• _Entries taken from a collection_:
* * * * *
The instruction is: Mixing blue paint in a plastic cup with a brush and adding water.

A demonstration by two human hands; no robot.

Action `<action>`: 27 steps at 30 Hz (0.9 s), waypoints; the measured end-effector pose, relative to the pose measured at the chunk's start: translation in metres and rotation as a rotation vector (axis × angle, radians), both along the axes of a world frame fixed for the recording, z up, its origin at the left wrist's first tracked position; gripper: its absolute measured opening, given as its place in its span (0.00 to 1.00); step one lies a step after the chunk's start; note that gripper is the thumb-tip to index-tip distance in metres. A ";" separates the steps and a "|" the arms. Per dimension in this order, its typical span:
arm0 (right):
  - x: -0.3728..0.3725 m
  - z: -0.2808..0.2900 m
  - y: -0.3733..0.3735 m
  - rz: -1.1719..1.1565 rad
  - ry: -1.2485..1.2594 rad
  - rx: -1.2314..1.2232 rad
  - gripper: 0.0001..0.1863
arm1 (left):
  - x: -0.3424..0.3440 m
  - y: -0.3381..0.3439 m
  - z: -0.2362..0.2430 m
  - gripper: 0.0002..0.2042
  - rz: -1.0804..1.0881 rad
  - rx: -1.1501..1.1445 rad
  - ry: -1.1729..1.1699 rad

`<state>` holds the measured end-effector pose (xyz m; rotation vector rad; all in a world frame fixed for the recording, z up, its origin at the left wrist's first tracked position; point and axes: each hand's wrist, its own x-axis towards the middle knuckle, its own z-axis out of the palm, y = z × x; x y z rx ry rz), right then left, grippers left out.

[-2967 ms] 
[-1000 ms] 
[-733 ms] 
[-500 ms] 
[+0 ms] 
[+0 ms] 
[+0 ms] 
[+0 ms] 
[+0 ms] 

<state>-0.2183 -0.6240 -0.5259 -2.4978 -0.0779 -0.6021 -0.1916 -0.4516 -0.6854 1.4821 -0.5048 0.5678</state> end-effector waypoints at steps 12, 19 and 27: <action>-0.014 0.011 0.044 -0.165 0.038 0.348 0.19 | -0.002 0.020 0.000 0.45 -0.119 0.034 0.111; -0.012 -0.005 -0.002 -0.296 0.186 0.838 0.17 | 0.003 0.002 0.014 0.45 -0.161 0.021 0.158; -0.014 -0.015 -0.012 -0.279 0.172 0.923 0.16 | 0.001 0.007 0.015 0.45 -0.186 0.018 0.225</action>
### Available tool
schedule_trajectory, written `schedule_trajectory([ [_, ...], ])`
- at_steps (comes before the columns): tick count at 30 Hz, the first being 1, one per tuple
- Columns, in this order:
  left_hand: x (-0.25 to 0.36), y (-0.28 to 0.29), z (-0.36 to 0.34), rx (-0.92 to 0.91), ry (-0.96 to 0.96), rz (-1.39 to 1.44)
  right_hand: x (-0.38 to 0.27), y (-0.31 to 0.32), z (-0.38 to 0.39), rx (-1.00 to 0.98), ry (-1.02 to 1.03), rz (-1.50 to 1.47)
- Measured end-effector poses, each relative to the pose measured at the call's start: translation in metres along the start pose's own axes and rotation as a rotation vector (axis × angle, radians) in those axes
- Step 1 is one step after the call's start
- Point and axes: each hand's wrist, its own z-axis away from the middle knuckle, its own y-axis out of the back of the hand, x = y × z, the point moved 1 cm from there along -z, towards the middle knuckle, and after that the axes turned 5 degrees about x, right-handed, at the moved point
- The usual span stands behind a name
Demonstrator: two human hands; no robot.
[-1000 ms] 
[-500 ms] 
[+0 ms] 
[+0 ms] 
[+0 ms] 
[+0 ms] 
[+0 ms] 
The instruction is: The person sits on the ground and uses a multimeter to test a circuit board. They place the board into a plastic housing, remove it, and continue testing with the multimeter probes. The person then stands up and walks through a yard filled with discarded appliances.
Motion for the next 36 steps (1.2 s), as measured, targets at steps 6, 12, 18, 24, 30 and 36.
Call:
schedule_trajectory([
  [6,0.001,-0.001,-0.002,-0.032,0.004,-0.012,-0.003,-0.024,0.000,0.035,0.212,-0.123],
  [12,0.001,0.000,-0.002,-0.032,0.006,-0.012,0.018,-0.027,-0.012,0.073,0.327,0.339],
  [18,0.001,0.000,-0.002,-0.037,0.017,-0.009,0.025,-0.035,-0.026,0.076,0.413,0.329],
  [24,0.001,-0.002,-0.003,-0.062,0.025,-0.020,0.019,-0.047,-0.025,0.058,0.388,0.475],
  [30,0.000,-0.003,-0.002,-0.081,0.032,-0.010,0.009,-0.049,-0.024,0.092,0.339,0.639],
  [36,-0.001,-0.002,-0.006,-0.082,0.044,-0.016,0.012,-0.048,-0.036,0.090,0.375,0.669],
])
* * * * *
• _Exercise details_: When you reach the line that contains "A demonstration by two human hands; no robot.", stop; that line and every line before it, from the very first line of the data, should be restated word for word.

• _Solution to the exercise_:
The instruction is: Mixing blue paint in a plastic cup with a brush and adding water.

A demonstration by two human hands; no robot.

Nothing remains to be added to this answer.